Cinquante ans, assis droit sur son lit, Monsieur P.  me regarde entrer en souriant. Il me montre la chaise près de son lit, prend la main que je lui tends pour un bonjour et ne la lâche pas. Je tente quelques paroles, essaye de deviner une réponse ; sa bouche fait quelques mouvements mais les mots ne viennent pas ; je sens aux mouvements de sa main qui deviennent plus brusques, et à son regard qui se noie qu'il est frustré de ne pouvoir répondre. C'est tellement difficile de ne pouvoir dire! Je comprends que la perte de la parole est totale et j'abandonne l'idée d'une conversation. C'est inutile et source de souffrance pour lui. Je lui propose de rester sans parler. Il me sourit, je crois deviner un oui dans son mouvement des lèvres, ou peut-être ai-je envie de le lire. Il ferme les yeux et repose sa tête sur l'oreiller.

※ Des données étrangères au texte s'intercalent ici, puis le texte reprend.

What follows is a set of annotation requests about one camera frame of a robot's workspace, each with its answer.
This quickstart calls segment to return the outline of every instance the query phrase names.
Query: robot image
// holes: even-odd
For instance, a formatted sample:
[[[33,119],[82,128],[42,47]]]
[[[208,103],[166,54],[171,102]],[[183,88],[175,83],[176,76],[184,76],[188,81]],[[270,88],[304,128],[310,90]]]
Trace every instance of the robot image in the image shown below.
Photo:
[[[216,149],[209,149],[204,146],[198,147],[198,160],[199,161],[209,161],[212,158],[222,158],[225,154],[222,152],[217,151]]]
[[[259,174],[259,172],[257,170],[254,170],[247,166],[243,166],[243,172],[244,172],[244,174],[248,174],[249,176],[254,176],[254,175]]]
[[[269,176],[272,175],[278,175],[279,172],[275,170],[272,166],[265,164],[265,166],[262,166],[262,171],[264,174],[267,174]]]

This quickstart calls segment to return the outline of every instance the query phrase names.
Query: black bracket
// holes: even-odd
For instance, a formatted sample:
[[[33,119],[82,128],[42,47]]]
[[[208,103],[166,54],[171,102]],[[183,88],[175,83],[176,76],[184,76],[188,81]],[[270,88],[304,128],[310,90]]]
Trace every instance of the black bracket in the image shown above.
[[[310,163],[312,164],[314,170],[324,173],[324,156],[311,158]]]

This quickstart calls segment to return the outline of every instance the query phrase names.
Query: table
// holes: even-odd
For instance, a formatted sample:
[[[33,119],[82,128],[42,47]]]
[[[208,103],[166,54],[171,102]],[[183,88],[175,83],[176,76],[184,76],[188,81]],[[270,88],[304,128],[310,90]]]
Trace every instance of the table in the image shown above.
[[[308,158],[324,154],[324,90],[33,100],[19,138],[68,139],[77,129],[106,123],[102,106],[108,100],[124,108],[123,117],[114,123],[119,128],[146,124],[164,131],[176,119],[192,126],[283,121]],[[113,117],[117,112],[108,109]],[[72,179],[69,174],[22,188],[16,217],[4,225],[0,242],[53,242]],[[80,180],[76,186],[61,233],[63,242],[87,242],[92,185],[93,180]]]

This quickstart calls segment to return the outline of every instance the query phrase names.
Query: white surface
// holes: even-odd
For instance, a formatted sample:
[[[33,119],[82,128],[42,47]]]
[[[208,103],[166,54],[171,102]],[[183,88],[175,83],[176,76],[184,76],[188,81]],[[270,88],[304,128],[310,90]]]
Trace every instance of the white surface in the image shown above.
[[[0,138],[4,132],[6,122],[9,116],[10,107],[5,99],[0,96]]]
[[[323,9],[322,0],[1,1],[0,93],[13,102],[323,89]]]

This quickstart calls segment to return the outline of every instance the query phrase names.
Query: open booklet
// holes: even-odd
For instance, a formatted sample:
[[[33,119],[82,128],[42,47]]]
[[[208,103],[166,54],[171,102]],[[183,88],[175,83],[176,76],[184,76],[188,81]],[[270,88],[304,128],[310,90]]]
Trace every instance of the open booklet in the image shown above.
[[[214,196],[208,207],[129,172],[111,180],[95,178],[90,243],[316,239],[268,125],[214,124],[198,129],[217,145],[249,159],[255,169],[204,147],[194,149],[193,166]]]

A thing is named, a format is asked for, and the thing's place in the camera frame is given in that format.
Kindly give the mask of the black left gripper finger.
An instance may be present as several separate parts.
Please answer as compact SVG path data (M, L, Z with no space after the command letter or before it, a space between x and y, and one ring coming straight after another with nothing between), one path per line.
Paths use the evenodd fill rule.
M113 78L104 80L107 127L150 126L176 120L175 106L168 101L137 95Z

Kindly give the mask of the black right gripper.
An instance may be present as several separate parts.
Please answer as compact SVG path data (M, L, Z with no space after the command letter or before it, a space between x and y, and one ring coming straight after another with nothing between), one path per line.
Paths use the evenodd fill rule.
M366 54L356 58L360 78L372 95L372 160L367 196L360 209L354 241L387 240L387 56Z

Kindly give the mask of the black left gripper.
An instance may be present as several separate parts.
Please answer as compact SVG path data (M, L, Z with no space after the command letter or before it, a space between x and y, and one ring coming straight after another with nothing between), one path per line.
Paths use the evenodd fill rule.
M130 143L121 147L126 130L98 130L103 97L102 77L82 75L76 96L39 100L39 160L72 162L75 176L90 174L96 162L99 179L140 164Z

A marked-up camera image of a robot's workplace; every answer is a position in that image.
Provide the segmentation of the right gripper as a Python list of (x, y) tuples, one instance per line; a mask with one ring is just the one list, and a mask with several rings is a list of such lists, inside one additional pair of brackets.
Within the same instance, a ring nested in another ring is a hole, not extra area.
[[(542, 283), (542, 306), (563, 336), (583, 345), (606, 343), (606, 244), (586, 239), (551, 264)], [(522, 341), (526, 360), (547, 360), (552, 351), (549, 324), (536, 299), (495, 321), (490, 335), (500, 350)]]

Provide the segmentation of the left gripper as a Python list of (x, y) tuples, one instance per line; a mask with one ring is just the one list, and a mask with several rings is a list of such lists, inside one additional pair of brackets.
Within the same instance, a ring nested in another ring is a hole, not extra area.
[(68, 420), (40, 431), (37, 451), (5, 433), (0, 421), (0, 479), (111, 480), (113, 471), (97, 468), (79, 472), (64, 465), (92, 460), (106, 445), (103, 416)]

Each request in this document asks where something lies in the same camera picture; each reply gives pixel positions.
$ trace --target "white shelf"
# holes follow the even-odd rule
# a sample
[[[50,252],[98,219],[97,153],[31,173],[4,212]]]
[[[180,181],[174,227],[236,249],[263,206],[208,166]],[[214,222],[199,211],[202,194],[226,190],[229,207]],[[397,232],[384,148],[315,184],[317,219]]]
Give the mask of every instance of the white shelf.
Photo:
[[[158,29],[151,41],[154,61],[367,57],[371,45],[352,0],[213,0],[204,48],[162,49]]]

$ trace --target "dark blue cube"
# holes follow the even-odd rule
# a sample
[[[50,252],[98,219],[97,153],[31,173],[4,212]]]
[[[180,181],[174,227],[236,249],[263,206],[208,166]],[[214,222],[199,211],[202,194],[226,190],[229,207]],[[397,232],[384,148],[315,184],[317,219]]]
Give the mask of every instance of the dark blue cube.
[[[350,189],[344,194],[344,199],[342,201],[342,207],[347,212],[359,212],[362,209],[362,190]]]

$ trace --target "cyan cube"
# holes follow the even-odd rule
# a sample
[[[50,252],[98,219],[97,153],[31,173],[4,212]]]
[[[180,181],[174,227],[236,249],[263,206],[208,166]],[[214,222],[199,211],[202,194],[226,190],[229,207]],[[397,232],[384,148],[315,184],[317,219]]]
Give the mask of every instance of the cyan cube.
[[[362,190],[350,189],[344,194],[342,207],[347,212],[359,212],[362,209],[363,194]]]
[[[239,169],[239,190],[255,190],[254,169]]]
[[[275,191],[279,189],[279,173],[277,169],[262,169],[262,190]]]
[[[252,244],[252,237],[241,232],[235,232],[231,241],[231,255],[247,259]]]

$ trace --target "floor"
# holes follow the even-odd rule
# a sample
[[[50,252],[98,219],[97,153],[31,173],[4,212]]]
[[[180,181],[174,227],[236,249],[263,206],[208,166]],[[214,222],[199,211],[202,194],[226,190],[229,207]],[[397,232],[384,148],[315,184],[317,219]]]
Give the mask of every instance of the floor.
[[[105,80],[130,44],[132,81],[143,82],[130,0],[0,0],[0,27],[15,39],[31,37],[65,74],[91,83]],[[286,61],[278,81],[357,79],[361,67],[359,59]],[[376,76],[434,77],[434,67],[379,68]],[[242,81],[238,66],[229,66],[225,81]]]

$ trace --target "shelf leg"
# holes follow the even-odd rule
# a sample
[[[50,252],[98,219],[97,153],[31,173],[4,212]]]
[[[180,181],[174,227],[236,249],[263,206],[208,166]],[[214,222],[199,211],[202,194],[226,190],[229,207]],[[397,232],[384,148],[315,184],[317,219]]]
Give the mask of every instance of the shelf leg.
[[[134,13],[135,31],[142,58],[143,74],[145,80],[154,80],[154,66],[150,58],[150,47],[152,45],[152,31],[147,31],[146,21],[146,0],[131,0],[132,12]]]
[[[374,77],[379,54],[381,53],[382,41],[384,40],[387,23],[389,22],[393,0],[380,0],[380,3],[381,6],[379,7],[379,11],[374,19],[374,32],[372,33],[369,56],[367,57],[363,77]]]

Je vois son visage se détendre et sens sa main bouger. Consciencieusement, il me parle avec sa main; Il touche chacun de mes doigts, qu'il prend entre le pouce et l'index, s'arrête sur chaque phalange, puis passe au suivant, comme un rituel. Je le regarde faire, un peu instable… Je me demande ce que verrait une personne qui entrerait, ce qu'il comprendrait de ce qui se joue. J’ai presque peur que quelqu’un arrive et pourtant il n’y a rien d’équivoque dans ses gestes ni dans son regard. Je prends conscience que c’est moi qui ai du mal à dépasser mes repères. Alors je décide de faire le vide, de ne pas chercher de mots, de ne pas vouloir maîtriser, je lâche prise et suis cet homme dans son histoire sans parole. Il abandonne mes doigts, touche ma paume, le dos de ma main, mon poignet. Il ouvre les yeux, me regarde et cherche mon autre main. Dans le silence, il passe de l'une à l'autre, comme une conversation qui ne peut se dire. Assise auprès de lui, le temps de l'étonnement et de l'ajustement passé, je regarde ses mains et les miennes qui semblent se parler.  Entre bien-être et frustration, nous restons tous les deux dans cet échange de gestes. Lui qui donne, moi qui reçois. Impuissants, silencieux, mais en relation.